CCL Argues that Oakland Meets FHA's Proximate Cause Standard before Ninth Circuit En Banc

June 23rd, 2021

     In an argument made via Zoom to a nine-judge en banc panel of the Ninth Circuit, CCL's Robert S. Peck argued that the Fair Housing Act has distinctive proximate cause requirements that are discernible from its legislative history and are met by the City of Oakland's complaint filed nearly four years ago against discriminatory lending practices it alleged Wells Fargo perpetrated on its residents.

     In 2017, the U.S. Supreme Court, in a case argued by Peck held that municipalities have standing to bring actions for lost or diminished property taxes resulting from discriminatory housing practices. However, it explicitly left the proximate cause standard applicable unanswered, leaving it to the lower courts to sort out that question. This case is one of the cases that seeks to answer the question. 

   In his argument, Peck told the Court that standing and proximate cause were not the same but could not be so incongruent that standing exists but a city could never plausibly plead proximate cause. The case is now under advisement.

CCL Files Supplemental Brief in Warranty Action Against Best Buy

June 18th, 2021

     In response to an order from the U.S. Court of Appeals for the Seventh Circuit, CCL and counsel for Best Buy filed simultaneous supplemental briefs addressing whether the Court had subject-matter jurisdiction to hear an appeal in a putative class action over the Geek Squad Protection Plan that was argued by CCL's Robert S. Peck in January.

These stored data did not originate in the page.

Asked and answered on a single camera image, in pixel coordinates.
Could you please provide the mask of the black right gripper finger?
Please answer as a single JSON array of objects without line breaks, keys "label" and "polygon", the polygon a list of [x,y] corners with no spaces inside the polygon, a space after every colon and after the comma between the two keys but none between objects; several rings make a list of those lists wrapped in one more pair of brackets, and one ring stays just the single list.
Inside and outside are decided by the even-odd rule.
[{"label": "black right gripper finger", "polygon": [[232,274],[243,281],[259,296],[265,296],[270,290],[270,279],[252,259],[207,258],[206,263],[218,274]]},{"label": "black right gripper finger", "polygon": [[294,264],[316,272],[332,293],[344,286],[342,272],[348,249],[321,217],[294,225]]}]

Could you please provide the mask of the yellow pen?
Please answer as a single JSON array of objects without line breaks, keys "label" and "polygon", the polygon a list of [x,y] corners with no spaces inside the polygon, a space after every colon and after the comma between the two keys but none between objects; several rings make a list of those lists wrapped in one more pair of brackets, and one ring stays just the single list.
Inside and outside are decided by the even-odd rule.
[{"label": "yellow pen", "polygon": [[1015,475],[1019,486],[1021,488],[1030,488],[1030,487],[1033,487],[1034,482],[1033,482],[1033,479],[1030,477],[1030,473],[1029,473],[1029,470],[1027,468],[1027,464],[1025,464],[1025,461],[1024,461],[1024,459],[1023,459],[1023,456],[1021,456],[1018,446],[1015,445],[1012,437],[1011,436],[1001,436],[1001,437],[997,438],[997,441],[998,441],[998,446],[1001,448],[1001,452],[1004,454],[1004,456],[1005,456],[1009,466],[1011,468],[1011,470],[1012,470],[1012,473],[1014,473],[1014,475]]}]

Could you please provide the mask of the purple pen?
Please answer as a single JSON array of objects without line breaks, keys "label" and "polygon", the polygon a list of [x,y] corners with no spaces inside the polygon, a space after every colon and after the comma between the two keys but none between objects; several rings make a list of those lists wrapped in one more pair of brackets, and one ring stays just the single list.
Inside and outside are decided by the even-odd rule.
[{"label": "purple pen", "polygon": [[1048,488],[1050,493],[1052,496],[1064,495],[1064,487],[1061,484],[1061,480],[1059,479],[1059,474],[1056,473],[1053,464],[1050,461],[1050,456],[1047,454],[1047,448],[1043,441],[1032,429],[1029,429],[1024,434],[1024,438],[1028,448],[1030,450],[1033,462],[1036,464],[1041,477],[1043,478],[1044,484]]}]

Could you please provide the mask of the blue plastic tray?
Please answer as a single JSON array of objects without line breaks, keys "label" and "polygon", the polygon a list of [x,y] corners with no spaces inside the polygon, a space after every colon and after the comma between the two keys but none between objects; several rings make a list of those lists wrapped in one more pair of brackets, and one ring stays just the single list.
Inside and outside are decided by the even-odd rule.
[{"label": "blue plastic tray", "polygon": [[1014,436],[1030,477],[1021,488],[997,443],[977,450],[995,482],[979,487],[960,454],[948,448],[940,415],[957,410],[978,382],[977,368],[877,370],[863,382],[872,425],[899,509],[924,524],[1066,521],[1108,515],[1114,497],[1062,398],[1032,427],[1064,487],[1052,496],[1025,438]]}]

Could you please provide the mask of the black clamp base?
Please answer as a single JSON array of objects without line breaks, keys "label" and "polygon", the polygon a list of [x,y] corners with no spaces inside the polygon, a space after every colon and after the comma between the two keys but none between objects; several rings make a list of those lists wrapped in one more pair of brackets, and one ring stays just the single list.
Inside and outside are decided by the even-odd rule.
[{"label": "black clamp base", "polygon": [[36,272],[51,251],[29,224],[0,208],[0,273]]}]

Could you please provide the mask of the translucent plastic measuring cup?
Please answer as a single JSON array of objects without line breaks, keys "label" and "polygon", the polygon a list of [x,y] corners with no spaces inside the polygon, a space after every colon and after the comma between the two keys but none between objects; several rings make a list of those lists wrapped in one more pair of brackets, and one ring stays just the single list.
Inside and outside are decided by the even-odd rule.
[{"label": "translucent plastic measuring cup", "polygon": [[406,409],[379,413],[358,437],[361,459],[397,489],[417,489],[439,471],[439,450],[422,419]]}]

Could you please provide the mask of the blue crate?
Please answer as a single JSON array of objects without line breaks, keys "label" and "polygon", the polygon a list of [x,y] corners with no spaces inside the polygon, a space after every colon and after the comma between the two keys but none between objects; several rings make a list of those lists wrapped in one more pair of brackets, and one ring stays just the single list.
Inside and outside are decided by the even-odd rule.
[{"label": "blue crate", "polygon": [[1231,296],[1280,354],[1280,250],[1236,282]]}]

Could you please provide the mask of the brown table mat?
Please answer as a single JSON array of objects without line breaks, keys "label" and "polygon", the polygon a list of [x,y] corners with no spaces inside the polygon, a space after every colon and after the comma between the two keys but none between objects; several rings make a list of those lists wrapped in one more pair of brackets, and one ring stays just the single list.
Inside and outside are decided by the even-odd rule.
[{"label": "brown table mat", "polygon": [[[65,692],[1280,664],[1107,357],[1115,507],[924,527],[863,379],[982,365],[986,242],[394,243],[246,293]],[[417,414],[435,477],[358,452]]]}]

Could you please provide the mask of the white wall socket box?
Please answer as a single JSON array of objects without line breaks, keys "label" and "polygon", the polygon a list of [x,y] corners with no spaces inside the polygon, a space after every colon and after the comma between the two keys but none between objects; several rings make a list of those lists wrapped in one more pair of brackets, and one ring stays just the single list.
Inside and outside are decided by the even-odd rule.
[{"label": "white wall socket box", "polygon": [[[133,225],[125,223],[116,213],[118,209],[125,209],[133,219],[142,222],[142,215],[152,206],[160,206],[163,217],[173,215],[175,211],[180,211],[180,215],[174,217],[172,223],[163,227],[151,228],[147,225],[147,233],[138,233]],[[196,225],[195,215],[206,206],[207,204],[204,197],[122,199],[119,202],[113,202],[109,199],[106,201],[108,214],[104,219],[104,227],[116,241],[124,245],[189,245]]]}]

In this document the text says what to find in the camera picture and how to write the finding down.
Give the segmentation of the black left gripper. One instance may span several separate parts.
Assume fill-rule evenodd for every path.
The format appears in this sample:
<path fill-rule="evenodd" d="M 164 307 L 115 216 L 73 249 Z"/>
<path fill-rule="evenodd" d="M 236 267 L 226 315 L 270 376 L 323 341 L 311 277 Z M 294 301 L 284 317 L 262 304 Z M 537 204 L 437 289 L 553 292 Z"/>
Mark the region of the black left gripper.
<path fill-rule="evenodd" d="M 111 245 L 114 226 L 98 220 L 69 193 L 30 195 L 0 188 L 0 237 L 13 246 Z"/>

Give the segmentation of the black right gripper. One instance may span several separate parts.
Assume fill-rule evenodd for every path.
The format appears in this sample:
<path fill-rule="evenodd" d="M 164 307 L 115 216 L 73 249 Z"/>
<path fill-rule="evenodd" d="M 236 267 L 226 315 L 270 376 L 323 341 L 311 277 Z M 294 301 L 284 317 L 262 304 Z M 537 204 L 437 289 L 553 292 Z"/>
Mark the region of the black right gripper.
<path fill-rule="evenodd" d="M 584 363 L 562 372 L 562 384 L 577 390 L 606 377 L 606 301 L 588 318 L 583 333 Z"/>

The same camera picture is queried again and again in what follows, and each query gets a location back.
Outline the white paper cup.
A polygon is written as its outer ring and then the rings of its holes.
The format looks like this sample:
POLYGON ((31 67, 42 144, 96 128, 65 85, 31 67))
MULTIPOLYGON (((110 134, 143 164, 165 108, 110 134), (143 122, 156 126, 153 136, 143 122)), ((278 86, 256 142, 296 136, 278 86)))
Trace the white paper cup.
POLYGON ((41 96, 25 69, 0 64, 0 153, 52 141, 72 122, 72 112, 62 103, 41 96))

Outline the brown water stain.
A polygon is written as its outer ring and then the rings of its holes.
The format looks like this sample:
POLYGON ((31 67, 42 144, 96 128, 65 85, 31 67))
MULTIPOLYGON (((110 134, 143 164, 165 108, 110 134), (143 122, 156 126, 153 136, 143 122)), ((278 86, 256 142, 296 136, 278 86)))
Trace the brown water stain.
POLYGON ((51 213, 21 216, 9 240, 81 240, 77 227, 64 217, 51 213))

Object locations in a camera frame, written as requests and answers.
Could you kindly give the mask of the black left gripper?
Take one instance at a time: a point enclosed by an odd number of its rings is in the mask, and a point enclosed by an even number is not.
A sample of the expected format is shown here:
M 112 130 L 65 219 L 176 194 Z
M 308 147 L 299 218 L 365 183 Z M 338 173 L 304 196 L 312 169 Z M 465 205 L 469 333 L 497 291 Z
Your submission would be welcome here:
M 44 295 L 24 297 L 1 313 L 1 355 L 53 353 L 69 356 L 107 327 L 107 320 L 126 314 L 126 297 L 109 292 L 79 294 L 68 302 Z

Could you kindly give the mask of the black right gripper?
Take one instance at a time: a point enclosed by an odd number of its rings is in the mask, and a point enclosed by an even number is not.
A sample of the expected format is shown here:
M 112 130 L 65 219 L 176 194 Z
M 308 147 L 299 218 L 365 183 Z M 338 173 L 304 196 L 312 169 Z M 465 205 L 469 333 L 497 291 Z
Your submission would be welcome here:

     In the case, the plaintiffs allege that Best Buy represents to consumers that its plan is a warranty and uses that descriptor in marketing the plan. The district court in the case, however, held that it is not a warranty but a repair plan based on the notion that a purchaser pays extra for the coverage. The plaintiffs contend that the extra payment does not change the nature of the offering, particularly when a discount on the product is offered in conjunction with the plan's purchase. If a warranty, then Best Buy's more limited coverage for a product that cannot be repaired violates the Magnuson-Moss Warranty Act. If not a warranty, no redress can be afforded. 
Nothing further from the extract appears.